**REQUIRED ACTION:** An exact reproduction is needed of every line from the beginning of the data down to and including the line that contains "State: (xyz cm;", minus the pictures.

**GIVEN ENTRIES:**
--- START ---

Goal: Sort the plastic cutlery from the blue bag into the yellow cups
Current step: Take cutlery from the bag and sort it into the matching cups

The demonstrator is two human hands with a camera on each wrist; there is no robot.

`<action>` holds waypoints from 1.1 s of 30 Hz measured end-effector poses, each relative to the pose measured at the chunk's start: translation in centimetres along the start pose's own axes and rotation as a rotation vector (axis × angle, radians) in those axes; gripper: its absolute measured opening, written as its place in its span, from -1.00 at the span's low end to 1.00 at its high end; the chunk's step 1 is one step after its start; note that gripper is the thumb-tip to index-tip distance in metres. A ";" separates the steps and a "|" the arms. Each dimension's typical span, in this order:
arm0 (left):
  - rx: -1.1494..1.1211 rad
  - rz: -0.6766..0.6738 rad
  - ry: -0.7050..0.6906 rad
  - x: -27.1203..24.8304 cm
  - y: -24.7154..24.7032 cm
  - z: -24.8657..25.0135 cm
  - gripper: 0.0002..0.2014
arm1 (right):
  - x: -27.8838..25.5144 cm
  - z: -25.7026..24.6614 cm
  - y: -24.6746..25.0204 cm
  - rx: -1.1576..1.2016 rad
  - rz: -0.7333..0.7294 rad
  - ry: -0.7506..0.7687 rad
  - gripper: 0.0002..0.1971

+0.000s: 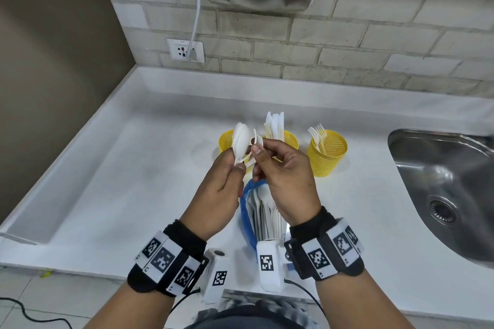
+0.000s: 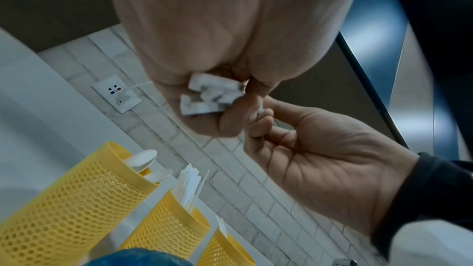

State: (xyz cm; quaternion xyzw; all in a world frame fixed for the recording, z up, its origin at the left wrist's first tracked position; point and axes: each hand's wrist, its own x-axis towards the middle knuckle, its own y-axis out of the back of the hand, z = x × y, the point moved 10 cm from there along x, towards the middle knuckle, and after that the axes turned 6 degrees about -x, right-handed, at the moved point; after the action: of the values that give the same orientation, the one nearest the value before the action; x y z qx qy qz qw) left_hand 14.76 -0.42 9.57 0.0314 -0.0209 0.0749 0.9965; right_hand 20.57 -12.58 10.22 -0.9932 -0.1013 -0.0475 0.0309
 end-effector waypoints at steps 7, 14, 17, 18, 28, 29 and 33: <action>0.130 -0.019 -0.106 -0.3 -0.4 1.5 -0.76 | 0.2 -0.2 0.8 -0.034 0.067 -0.029 -0.87; 0.120 -0.032 -0.102 -0.3 -0.8 1.2 -0.80 | 0.2 1.2 0.4 -0.088 0.023 -0.090 -0.69; 0.072 -0.035 -0.059 -0.3 -0.8 0.6 -0.85 | 0.2 1.7 0.6 -0.124 0.042 -0.099 -0.67; 0.061 -0.034 -0.056 -0.4 -0.8 0.6 -0.83 | 0.2 1.7 0.7 -0.126 0.051 -0.093 -0.66; 0.057 0.034 -0.037 -0.2 0.3 0.6 -0.71 | 0.9 -0.3 4.1 0.361 0.233 -0.142 -0.76; 0.049 0.032 -0.040 -0.2 0.3 0.6 -0.71 | 1.0 -0.8 4.7 0.388 0.253 -0.116 -0.77; 0.051 0.023 -0.081 -0.3 0.1 0.9 -0.71 | 1.4 -2.6 6.1 0.287 0.320 0.029 -0.80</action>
State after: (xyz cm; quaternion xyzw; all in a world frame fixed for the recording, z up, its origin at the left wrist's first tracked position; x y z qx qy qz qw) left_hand 14.45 -0.39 10.44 0.0595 -0.0597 0.0855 0.9928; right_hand 22.98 -18.48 12.60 -0.9813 0.0522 -0.0413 0.1806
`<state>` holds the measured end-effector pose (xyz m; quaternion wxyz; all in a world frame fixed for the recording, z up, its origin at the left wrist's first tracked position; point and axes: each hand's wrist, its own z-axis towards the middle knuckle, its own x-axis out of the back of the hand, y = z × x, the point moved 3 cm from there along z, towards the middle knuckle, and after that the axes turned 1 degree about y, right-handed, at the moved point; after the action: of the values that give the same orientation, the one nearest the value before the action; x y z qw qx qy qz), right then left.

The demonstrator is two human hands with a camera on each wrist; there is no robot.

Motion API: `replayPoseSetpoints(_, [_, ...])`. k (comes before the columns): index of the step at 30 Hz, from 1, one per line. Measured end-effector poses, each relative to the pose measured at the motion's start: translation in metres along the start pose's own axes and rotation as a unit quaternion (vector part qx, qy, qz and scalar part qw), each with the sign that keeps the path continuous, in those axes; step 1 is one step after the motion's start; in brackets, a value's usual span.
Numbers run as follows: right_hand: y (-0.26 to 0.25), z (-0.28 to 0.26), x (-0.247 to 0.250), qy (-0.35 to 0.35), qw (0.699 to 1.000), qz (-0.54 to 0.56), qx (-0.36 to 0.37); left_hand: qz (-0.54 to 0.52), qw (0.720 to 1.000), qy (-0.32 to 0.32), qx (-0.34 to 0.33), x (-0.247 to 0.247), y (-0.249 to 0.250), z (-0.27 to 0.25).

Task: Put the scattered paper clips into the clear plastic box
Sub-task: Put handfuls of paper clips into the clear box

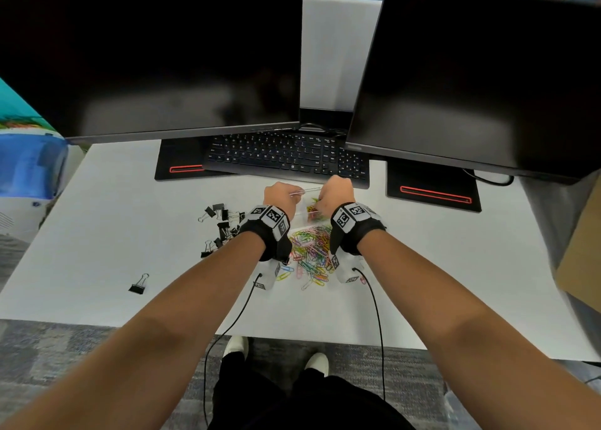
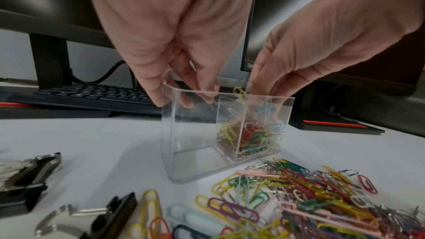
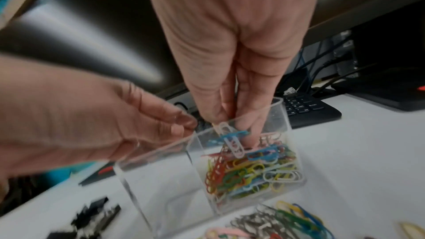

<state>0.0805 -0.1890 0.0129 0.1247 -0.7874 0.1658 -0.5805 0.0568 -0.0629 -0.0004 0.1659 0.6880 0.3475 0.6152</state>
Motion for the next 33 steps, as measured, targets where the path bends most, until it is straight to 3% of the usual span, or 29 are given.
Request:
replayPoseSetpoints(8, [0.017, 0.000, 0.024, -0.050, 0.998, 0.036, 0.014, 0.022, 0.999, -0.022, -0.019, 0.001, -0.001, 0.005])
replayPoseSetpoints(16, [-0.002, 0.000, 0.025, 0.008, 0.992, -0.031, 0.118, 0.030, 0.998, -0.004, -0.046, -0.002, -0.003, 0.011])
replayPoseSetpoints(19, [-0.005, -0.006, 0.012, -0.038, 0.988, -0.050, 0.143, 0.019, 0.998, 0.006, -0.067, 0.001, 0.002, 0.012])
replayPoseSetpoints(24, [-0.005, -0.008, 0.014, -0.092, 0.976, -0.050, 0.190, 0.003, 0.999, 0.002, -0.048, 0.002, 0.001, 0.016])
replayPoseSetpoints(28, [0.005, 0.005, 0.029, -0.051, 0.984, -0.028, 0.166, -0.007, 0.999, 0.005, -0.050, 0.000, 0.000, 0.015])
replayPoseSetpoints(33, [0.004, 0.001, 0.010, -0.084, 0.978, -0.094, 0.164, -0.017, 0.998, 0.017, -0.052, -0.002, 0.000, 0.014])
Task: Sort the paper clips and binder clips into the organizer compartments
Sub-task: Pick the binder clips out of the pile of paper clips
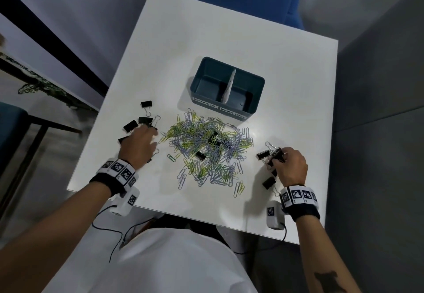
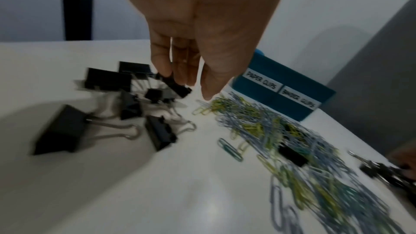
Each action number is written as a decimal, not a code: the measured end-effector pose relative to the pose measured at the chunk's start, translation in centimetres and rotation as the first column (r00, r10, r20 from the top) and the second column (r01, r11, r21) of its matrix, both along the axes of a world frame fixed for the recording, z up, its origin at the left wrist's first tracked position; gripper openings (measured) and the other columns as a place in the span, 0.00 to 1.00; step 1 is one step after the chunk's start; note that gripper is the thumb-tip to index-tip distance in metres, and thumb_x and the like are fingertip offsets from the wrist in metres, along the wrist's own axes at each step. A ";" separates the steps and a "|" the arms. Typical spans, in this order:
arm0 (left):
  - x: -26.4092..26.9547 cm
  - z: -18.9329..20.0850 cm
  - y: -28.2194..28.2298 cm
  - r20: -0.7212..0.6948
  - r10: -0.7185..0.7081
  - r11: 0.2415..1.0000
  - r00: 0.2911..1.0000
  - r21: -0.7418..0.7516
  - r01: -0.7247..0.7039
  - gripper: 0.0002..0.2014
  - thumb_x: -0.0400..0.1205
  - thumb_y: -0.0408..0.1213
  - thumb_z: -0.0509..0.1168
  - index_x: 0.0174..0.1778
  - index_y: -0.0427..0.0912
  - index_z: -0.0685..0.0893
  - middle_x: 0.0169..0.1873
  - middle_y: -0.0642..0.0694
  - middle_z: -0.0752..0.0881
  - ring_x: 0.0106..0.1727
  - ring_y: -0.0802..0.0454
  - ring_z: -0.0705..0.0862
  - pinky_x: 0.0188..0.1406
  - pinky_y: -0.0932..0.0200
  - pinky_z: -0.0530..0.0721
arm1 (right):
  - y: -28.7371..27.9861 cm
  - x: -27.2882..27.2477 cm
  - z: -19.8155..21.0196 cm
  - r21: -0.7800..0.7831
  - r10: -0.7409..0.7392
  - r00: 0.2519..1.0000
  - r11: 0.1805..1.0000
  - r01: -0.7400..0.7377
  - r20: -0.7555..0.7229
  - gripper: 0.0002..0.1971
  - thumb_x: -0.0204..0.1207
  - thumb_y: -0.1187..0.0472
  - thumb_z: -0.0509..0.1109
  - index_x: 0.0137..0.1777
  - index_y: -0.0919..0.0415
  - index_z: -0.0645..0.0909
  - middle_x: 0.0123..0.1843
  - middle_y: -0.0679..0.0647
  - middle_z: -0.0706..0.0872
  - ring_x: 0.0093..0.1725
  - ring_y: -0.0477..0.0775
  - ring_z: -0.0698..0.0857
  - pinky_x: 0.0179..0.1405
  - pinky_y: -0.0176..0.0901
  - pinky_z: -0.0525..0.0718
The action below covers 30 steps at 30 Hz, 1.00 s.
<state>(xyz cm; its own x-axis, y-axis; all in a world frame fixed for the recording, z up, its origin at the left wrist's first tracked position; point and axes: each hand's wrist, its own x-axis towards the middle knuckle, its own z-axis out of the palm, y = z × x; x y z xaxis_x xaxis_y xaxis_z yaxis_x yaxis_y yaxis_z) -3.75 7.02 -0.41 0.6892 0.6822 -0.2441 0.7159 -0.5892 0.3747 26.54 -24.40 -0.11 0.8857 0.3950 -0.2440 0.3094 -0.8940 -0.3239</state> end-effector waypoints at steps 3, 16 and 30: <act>2.3 0.3 -2.5 0.008 -0.192 0.981 0.981 -0.035 0.192 0.12 0.79 0.36 0.68 0.59 0.44 0.80 0.54 0.47 0.80 0.52 0.47 0.81 0.38 0.53 0.81 | 0.0 0.6 -0.6 -0.115 0.014 1.000 0.993 -0.016 -0.021 0.15 0.67 0.63 0.74 0.55 0.60 0.85 0.49 0.62 0.85 0.52 0.67 0.82 0.49 0.56 0.80; 7.5 -1.7 -9.4 -0.085 -0.451 0.891 0.889 0.014 0.453 0.18 0.68 0.29 0.78 0.52 0.38 0.81 0.50 0.40 0.81 0.43 0.45 0.81 0.20 0.58 0.79 | 9.6 -8.8 -1.4 0.122 0.600 0.797 0.798 -0.590 -0.074 0.30 0.74 0.58 0.74 0.76 0.54 0.71 0.74 0.59 0.72 0.69 0.61 0.75 0.60 0.55 0.83; 5.7 -1.9 -8.5 0.052 -0.290 0.954 0.956 -0.068 0.293 0.10 0.80 0.41 0.68 0.53 0.44 0.77 0.52 0.49 0.78 0.50 0.50 0.78 0.30 0.53 0.82 | 8.5 -8.7 -2.5 0.146 0.514 0.853 0.841 -0.521 0.090 0.13 0.77 0.48 0.68 0.45 0.58 0.84 0.49 0.50 0.81 0.49 0.50 0.75 0.48 0.45 0.80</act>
<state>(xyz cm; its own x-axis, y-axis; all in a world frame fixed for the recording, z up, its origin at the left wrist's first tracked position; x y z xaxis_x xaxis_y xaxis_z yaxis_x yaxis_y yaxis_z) 1.98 -1.45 -2.32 0.8659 0.4312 -0.2537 0.5002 -0.7397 0.4501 17.88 -15.94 -2.58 0.5499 0.8288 -0.1034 0.7305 -0.5373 -0.4216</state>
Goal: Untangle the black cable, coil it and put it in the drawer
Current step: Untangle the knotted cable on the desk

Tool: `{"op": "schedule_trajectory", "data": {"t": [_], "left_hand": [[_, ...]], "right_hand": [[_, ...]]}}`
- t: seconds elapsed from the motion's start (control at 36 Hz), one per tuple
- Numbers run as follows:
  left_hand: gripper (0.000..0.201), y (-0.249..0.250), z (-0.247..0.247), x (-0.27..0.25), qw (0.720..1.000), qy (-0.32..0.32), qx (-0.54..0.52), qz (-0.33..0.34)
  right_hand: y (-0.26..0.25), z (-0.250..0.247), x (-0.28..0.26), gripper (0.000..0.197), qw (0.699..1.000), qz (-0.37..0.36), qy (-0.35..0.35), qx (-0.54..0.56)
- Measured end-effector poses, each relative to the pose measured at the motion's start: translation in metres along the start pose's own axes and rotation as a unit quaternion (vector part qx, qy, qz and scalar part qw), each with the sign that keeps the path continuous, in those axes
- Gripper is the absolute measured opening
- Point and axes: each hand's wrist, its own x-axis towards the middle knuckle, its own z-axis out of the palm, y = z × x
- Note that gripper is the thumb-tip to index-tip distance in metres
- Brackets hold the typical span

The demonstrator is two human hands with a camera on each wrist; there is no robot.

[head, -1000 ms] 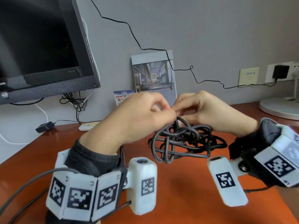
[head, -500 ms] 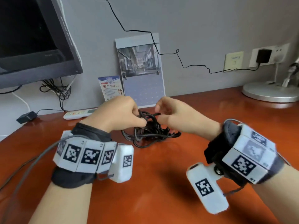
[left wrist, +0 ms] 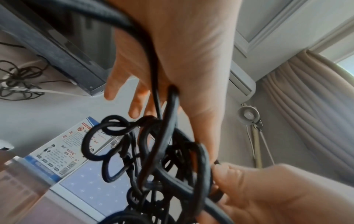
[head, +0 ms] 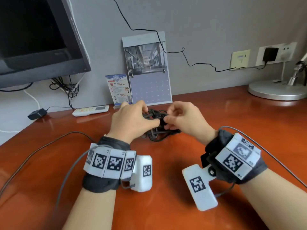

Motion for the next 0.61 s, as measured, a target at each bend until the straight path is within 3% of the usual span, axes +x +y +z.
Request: {"op": "schedule_trajectory", "data": {"t": [0.06,0.17,0.39,0.47,0.61], "left_hand": [[0.050,-0.003,0.002,0.001,1.000,0.012,-0.027,-0.002],[0.053,-0.007,0.004,0.000,0.998,0.010,-0.055,-0.011],[0.043,-0.013,0.005,-0.006,0.996,0.000,-0.080,-0.030],[0.041,-0.012,0.008,-0.006,0.996,-0.002,-0.077,-0.034],[0.044,-0.013,0.016,-0.003,0.996,0.000,-0.075,-0.045]], "right_hand": [[0.003,0.002,-0.003,0.022,0.994,0.033,-0.009,0.107],[0.002,0.008,-0.005,0.020,0.986,0.048,-0.005,0.162],[-0.004,0.011,-0.002,0.032,0.998,0.039,0.041,0.012],[-0.004,0.010,-0.004,0.039,0.999,0.045,0.013,-0.013],[0.000,0.006,-0.011,0.031,0.985,0.065,-0.079,0.136]]}}
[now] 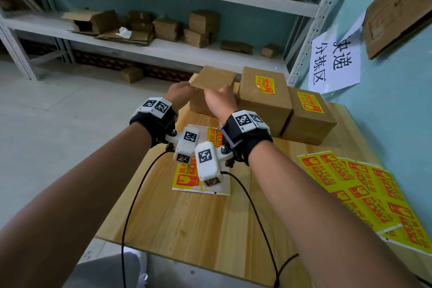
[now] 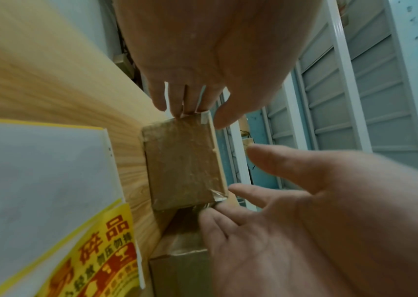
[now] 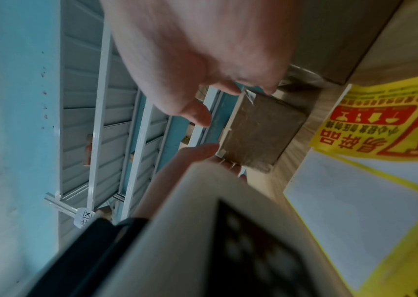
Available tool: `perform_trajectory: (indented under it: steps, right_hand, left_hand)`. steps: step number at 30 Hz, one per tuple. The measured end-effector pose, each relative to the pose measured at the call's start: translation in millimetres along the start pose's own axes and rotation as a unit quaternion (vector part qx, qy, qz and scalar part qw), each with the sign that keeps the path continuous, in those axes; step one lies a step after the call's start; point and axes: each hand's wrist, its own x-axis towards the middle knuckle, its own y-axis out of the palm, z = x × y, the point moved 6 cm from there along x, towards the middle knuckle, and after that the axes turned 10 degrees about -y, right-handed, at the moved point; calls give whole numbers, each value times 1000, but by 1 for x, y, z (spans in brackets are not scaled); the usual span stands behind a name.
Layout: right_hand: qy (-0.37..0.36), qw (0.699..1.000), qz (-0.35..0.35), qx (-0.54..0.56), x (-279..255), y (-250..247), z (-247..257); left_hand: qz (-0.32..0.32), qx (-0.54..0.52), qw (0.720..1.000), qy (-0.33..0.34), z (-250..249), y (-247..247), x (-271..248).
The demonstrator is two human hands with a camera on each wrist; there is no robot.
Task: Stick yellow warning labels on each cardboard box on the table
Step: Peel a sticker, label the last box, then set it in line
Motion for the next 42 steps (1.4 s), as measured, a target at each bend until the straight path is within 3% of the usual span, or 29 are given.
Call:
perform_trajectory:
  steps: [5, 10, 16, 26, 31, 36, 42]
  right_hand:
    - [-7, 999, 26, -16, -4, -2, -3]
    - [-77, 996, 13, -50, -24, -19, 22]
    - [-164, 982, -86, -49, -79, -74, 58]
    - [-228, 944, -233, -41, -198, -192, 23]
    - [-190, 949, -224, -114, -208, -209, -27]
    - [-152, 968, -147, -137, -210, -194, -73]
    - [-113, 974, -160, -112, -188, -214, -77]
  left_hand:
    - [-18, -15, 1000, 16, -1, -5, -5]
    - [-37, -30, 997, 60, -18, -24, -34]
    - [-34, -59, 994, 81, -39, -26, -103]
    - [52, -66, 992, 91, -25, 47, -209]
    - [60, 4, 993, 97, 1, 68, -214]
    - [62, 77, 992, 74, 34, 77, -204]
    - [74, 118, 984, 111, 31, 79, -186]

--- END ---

**EXERCISE RESPONSE:**
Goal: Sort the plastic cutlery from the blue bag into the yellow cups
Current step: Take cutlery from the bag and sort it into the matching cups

The demonstrator is two human hands with a camera on each wrist; there is no robot.

`<action>` holds waypoints from 1.1 s of 30 Hz measured end-effector poses, each relative to the pose measured at the chunk's start: translation in centimetres along the start pose's own axes and rotation as a rotation vector (axis × angle, radians) in those axes; gripper: its absolute measured opening, written as its place in its span, from -1.00 at the span's low end to 1.00 at its high end; the chunk's step 1 is one step after its start; note that gripper is the thumb-tip to index-tip distance in metres. A ";" separates the steps and a "|" the arms. Each dimension's typical span, in this order:
arm0 (left):
  - rx: -1.1494..1.1211 rad
  - rz: -0.6766..0.6738 rad
  - ry: -0.7050..0.6906 rad
  - x: -27.1203..24.8304 cm
  - y: -24.7154..24.7032 cm
  - z: -24.8657..25.0135 cm
  - gripper: 0.0002..0.2014
arm1 (right):
  - x: -27.8838..25.5144 cm
  - z: -25.7026..24.6614 cm
  - y: -24.6746..25.0204 cm
  - rx: -1.1576..1.2016 rad
  - rz: -0.7333..0.7294 rad
  - ry: -0.7506..0.7687 rad
  - gripper: 0.0002..0.1971

+0.000s: 
+0.000s: 

State: (xyz cm; quaternion xyzw; all in a world frame fixed for the recording, z up, its origin at the left wrist's first tracked position; point and axes: each hand's wrist, its own x-axis towards the middle knuckle, its own y-axis out of the back of the hand, z = x × y, the point moved 10 cm from there along x, towards the middle knuckle, and after that the axes turned 6 degrees about -x, right-handed, at the moved point; after the action: of the values that give the same orientation, the one nearest the value before the action; x y z qx qy qz qw) left_hand 14.76 -0.42 9.57 0.0314 -0.0209 0.0749 0.9965; right_hand 20.57 -12.58 10.22 -0.9932 -0.1013 -0.0475 0.0309

No further output is needed.